Angiotensin-converting enzyme 2 (ACE2) is a functional receptor of the spike protein SARS-CoV-2 that plays an important role in the pathogenesis of COVID-19, especially in providing a passage for the virus to enter human cells. Flavonoids have high bioactivity beneficial for health, such as anti-inflammatory, anticancer, antioxidant, anti-lipogenic, metal-chelating, antimicrobial, and antiviral properties. We predict that flavonoids can be used as inhibitors for spike protein and ACE2 interaction.
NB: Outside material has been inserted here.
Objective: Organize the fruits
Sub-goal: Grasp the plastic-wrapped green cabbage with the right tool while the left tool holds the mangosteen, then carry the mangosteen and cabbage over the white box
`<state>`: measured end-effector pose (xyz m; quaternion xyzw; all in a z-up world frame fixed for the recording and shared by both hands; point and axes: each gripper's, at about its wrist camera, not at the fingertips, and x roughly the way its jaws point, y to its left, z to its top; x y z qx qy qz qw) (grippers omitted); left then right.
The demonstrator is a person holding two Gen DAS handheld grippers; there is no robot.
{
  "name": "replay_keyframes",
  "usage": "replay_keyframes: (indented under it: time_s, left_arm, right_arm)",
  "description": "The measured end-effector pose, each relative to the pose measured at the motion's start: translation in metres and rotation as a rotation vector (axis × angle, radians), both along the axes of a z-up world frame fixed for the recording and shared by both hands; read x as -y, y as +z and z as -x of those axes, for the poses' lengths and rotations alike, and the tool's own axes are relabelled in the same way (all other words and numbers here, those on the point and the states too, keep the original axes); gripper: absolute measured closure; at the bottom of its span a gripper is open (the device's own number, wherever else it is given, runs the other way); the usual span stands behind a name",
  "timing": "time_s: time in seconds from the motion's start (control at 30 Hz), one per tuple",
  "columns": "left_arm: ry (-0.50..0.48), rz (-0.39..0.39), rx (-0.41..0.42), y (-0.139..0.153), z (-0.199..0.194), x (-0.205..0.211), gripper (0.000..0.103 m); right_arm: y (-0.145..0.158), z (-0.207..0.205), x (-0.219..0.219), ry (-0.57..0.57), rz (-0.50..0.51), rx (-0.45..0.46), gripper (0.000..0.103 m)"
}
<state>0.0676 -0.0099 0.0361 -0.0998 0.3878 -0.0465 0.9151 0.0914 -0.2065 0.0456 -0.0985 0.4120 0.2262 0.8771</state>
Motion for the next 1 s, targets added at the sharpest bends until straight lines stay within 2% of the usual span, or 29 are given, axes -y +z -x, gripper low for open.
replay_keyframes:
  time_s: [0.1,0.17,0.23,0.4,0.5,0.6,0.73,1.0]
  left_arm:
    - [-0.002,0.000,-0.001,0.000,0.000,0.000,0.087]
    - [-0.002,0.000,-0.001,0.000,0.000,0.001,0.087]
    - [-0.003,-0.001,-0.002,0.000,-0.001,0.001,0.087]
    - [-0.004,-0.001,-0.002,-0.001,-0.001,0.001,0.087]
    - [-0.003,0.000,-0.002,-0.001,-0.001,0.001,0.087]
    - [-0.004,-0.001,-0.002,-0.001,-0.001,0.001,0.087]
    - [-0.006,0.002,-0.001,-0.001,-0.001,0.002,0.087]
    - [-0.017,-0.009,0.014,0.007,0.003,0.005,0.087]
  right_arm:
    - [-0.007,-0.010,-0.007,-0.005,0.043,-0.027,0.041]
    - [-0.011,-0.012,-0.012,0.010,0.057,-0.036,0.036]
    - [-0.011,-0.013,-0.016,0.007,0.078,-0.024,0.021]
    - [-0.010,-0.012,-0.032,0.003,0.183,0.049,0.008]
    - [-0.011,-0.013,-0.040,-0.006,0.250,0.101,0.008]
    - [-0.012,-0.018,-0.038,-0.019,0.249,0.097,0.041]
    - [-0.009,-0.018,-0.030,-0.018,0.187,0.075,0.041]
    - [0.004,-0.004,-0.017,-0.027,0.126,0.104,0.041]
This study aims to compare the potential of flavonoid compounds in herbal medicine as an inhibitor for the spike protein and ACE2 receptors interaction to prevent COVID-19 transmission. Curcumin, 6-gingerol, luteolin, brazilin and kaempferol were used as ligands to dock with wild-type S protein and N439K variant S protein. Drug likeness properties were also evaluated using SwissADME. Molecular docking analysis of five active compounds of flavonoid to wild-type S protein and ACE2 complex shows kaempferol to have the lowest binding energy, meanwhile for mutant S protein and ACE2 complex, 6-gingerol has the lowest binding energy. Both compounds also form hydrogen bonds at the most active binding site. Kampferol showed the best inhibitory activity for wild-type variant. In contrast, 6-gingerol might have the best potential to interfere S protein-ACE2 interaction for the N439K variant S protein.